===== Source data
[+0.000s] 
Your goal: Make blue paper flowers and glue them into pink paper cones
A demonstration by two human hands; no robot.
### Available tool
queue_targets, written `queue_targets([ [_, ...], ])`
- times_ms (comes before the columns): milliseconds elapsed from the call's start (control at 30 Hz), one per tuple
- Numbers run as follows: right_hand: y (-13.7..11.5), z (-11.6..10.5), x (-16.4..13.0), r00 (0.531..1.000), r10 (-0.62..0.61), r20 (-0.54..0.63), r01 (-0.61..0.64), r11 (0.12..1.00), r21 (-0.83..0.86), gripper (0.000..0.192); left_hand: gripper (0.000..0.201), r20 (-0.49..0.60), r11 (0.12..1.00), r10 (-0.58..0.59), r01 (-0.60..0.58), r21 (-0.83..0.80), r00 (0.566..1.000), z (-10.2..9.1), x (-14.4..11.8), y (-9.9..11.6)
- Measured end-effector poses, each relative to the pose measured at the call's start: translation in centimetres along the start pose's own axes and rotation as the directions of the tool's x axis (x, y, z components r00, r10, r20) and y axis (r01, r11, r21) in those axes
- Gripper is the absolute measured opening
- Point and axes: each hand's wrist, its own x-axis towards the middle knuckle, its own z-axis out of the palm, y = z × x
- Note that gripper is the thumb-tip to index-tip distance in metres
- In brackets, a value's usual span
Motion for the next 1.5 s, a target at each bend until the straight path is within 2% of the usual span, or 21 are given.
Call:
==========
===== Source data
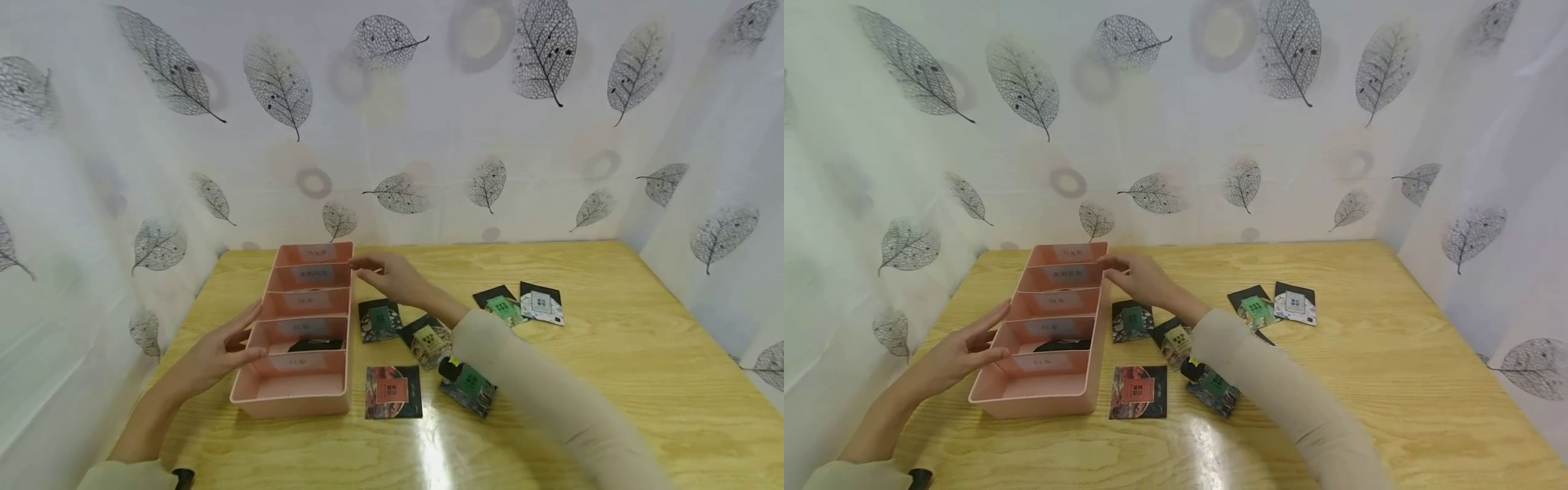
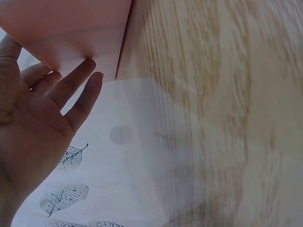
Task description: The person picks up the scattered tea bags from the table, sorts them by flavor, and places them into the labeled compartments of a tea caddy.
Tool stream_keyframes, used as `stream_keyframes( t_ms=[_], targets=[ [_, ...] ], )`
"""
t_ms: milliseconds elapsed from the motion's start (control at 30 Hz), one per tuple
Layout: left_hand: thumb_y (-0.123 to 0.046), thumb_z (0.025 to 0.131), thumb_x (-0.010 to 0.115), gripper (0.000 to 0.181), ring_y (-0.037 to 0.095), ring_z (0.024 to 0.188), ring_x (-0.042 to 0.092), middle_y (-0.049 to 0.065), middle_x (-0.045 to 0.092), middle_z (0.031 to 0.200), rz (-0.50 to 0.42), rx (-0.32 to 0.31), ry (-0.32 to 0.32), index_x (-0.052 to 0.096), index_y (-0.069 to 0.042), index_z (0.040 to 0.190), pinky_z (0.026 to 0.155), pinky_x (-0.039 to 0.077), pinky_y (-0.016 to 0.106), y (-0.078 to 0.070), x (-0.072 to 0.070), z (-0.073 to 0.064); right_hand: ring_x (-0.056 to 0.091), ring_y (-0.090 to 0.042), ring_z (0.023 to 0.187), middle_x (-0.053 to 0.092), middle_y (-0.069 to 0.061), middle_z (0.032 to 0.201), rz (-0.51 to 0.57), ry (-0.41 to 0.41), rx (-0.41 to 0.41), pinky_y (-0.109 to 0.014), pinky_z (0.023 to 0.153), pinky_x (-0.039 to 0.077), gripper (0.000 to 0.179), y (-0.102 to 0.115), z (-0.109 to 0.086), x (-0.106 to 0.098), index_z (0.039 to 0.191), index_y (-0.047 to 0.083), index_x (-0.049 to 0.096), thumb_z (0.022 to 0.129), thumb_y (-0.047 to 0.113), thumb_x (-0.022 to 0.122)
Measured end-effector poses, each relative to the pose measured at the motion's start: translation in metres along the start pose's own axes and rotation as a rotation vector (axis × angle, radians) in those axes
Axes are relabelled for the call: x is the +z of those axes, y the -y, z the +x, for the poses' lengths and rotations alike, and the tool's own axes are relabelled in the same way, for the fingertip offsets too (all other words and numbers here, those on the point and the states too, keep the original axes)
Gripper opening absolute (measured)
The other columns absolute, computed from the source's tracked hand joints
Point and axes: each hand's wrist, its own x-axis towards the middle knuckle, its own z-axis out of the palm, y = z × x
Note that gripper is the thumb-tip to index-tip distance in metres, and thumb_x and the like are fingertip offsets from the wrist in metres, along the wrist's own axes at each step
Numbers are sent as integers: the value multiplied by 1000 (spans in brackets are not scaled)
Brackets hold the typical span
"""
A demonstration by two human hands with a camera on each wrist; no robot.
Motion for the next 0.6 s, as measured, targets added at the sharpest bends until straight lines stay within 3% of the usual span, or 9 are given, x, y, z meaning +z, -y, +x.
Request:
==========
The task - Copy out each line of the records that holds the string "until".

Solution -
Motion for the next 1.5 s, a target at each bend until the straight path is within 2% of the usual span, or 21 are given.
Motion for the next 0.6 s, as measured, targets added at the sharpest bends until straight lines stay within 3% of the usual span, or 9 are given, x, y, z meaning +z, -y, +x.

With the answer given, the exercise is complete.